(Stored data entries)
═══

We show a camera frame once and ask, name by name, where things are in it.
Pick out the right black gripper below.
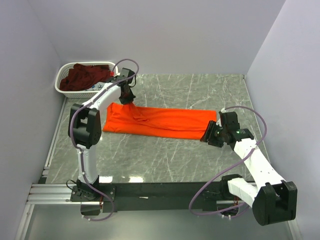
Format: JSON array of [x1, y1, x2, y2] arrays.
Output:
[[199, 120, 227, 148]]

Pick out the orange polo shirt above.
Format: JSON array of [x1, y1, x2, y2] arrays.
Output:
[[102, 102, 217, 140]]

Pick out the white plastic laundry basket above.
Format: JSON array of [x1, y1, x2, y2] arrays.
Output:
[[54, 61, 119, 99]]

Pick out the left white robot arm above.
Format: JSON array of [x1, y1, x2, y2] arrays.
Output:
[[68, 68, 137, 202]]

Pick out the white printed shirt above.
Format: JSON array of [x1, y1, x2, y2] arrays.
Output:
[[85, 81, 106, 92]]

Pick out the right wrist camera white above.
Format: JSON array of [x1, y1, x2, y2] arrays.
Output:
[[216, 107, 227, 127]]

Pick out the dark red shirt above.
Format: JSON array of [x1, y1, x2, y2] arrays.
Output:
[[59, 63, 113, 92]]

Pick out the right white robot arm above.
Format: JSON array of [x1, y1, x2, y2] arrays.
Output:
[[201, 108, 298, 226]]

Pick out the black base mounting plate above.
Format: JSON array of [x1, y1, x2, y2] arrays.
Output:
[[69, 181, 226, 214]]

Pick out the aluminium rail frame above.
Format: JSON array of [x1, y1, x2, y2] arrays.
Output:
[[14, 182, 303, 240]]

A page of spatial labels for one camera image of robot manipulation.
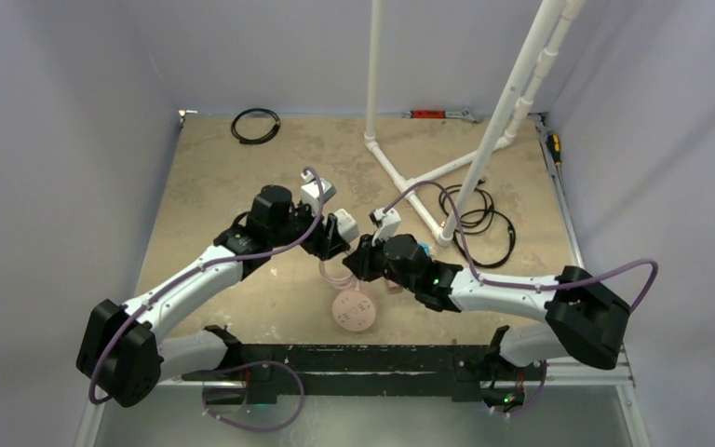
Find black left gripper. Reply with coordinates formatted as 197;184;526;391
268;199;348;260

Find white cube power socket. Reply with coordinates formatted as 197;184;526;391
333;209;360;244

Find small pink brown plug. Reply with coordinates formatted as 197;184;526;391
385;280;402;292

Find pink round socket with cord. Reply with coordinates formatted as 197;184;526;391
318;261;378;333

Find blue plug adapter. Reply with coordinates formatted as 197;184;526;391
417;241;431;256

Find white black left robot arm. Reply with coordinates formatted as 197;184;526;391
76;183;359;407

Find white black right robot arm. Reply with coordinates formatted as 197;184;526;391
343;235;631;379

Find yellow black screwdriver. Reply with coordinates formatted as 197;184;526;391
546;132;562;168

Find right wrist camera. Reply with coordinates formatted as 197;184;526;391
370;208;401;246

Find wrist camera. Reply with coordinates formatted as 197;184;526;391
300;168;337;217
370;208;401;246

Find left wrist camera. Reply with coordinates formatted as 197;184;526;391
300;168;337;217

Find white PVC pipe frame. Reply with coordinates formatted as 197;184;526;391
364;0;586;247

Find small black coiled cable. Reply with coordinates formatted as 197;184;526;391
230;107;281;146

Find large black coiled cable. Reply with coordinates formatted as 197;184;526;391
438;179;518;270

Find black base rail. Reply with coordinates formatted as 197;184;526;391
182;327;546;405

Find red handled adjustable wrench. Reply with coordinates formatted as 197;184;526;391
402;109;483;124

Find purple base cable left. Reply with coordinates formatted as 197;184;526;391
201;362;305;434

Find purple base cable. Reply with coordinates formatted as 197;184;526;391
485;372;550;421
201;362;305;434

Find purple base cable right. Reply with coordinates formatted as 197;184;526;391
485;372;550;421

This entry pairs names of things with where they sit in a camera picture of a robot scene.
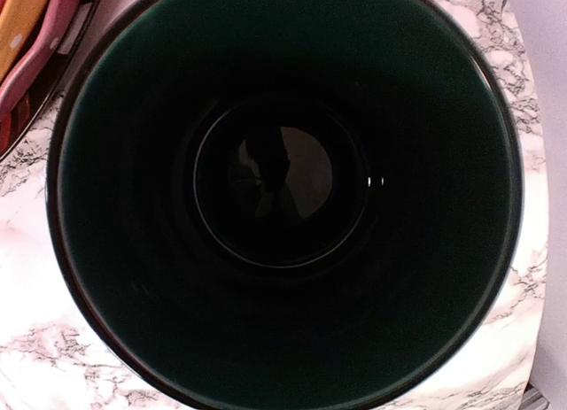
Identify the black striped plate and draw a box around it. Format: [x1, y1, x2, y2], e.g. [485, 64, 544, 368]
[1, 0, 100, 158]

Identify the dark green mug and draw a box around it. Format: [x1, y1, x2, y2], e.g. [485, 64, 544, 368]
[46, 0, 523, 409]

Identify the yellow polka dot plate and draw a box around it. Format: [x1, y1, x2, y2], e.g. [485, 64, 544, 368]
[1, 0, 49, 80]

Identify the maroon polka dot plate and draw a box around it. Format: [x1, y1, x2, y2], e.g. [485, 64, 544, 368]
[1, 0, 81, 118]

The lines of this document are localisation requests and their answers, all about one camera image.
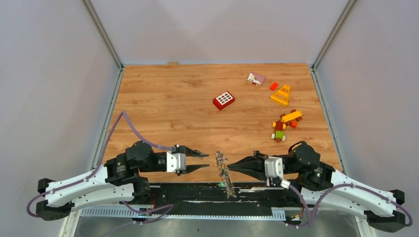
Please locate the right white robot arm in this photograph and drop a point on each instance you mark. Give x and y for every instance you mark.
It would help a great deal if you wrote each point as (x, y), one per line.
(314, 183)

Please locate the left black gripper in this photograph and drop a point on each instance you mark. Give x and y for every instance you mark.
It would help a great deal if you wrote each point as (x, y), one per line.
(189, 152)

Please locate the red window toy brick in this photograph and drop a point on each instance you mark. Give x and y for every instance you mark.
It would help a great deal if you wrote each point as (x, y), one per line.
(223, 100)

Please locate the pink roof toy house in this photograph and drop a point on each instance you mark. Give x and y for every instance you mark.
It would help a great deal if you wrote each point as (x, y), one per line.
(255, 79)

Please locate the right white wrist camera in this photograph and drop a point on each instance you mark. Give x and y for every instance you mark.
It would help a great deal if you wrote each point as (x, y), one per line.
(273, 167)

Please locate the yellow orange toy car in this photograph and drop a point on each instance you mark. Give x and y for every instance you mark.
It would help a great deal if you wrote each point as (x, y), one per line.
(294, 115)

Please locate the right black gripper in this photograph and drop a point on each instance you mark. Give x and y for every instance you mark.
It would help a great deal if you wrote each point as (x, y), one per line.
(252, 166)

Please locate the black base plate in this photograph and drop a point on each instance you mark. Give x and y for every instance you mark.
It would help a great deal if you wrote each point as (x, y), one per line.
(208, 199)

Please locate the red green toy vehicle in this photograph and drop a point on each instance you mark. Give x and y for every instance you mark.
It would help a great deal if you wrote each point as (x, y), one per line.
(278, 132)

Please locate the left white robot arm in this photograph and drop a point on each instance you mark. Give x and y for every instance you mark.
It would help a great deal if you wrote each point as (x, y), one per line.
(117, 180)

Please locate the yellow triangular toy frame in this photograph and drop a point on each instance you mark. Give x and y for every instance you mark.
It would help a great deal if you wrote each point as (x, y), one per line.
(282, 95)

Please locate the large grey toothed keyring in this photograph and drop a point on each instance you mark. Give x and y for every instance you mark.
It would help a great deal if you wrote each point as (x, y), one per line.
(221, 162)

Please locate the small red toy brick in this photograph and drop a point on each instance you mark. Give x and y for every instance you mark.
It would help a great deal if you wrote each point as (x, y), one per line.
(273, 86)

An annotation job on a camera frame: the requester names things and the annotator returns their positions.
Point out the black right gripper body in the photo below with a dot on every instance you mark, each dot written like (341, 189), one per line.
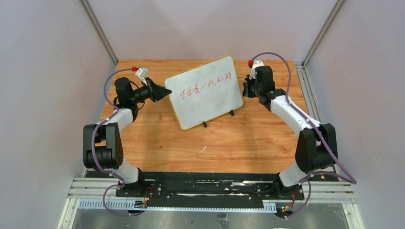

═══

### DIRECTIONS FOR THIS TASK
When a line in the records above holds "below", that line is to be reported.

### RESPONSE TO THIS TASK
Pick out the right black gripper below.
Point out the black right gripper body in the photo below with a dot on every instance you mark, each dot written like (341, 189), one per line.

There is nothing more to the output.